Only lines with the word "camera" belong in the answer; copy them from the records below.

(Stored dataset items)
/---

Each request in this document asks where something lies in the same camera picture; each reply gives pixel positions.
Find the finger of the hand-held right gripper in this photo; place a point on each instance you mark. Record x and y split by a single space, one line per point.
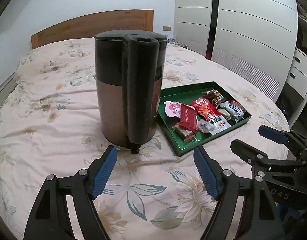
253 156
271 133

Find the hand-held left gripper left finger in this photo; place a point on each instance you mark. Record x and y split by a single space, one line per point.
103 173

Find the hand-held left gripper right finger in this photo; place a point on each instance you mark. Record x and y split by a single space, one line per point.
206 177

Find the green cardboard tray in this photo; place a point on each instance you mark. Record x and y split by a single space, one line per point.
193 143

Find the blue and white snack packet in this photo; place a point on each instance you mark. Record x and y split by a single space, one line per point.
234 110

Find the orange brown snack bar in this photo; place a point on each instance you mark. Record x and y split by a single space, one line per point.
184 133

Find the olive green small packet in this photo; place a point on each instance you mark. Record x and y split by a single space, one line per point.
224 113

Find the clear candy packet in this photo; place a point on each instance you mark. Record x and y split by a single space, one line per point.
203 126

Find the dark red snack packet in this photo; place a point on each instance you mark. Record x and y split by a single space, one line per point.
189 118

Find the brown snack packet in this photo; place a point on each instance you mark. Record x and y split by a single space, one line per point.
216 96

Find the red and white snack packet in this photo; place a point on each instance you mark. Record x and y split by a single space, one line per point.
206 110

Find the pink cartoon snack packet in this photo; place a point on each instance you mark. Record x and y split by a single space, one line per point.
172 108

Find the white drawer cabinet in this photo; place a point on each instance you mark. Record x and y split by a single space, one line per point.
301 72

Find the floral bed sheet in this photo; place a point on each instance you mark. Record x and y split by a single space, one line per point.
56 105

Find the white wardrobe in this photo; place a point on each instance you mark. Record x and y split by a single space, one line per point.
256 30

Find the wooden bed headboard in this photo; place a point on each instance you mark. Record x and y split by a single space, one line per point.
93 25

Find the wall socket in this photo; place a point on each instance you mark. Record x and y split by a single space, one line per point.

\---
/---

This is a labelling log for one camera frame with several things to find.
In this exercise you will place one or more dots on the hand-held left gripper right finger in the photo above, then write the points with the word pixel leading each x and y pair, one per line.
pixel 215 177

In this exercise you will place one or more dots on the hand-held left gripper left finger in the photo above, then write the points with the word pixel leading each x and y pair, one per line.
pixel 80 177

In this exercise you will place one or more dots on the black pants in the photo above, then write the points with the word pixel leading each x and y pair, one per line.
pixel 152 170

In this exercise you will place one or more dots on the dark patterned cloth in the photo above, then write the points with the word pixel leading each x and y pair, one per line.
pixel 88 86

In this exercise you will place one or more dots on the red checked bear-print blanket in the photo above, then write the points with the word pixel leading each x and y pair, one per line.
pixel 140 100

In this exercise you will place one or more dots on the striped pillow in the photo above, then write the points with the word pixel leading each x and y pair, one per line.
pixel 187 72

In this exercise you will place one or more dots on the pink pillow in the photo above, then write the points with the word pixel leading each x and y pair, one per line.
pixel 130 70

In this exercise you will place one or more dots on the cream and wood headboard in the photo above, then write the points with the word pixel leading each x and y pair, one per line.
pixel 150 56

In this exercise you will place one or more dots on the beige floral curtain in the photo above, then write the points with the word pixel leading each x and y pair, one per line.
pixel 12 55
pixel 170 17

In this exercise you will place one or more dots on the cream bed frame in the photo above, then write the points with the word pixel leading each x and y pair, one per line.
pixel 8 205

\---

WRITTEN SOLUTION
Each request in this document asks where something lies in the same camera picture; each reply gives pixel positions.
This is a labelling log for one camera frame with several things to find.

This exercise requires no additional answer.